Stoichiometry is the mathematical relationship between the quantities of reactants and products in a chemical reaction. It is derived from the balanced chemical equation, which provides the ratio of moles that react with each other and form products. For example, the reaction\[ \text{C}_2\text{H}_6 + \text{Cl}_2 \rightarrow \text{C}_2\text{H}_5\text{Cl} + \text{HCl} \]indicates that one mole of ethane reacts with one mole of chlorine gas to produce one mole of ethyl chloride and one mole of hydrogen chloride.

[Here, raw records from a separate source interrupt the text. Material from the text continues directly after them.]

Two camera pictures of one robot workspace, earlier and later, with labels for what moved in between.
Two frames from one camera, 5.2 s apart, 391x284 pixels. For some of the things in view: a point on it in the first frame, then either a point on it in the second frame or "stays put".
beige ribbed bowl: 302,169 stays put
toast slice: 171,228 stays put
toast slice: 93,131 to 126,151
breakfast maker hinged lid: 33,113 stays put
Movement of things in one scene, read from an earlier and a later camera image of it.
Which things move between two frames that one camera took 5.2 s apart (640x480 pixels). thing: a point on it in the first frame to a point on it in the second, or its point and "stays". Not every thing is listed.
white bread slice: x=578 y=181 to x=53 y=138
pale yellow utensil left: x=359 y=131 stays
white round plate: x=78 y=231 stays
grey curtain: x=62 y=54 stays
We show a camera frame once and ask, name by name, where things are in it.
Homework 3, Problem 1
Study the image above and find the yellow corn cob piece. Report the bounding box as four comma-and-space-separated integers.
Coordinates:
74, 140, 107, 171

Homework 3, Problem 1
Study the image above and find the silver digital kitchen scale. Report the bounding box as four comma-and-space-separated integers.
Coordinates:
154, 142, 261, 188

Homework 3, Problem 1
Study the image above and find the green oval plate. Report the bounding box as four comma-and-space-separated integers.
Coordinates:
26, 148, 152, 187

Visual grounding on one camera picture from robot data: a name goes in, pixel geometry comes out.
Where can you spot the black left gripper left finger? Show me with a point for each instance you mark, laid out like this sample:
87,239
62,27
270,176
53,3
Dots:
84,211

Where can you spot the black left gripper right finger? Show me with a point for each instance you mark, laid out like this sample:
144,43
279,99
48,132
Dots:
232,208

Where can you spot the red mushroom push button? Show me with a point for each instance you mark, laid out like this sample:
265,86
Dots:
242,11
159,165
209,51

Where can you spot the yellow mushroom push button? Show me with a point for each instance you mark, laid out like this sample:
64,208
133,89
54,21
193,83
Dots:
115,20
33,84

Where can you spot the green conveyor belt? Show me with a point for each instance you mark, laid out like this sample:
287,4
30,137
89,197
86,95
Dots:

The concept of stoichiometry can be daunting for some students, but it can be made simpler by using step-by-step processes to calculate the relationships.To further elucidate stoichiometry, it's often helpful to correlate it with everyday concepts such as recipes in cooking—just as a recipe dictates the exact amount of each ingredient needed to make a certain number of servings, a chemical equation outlines the exact amounts of reactants needed to get a certain amount of product. Understanding stoichiometry allows students to predict how much product can be made from given amounts of reactants (theoretical yield) and to calculate the efficiency of a reaction using percent yield. The latter is determined by comparing the actual yield from an experiment to the theoretical yield calculated from stoichiometric ratios.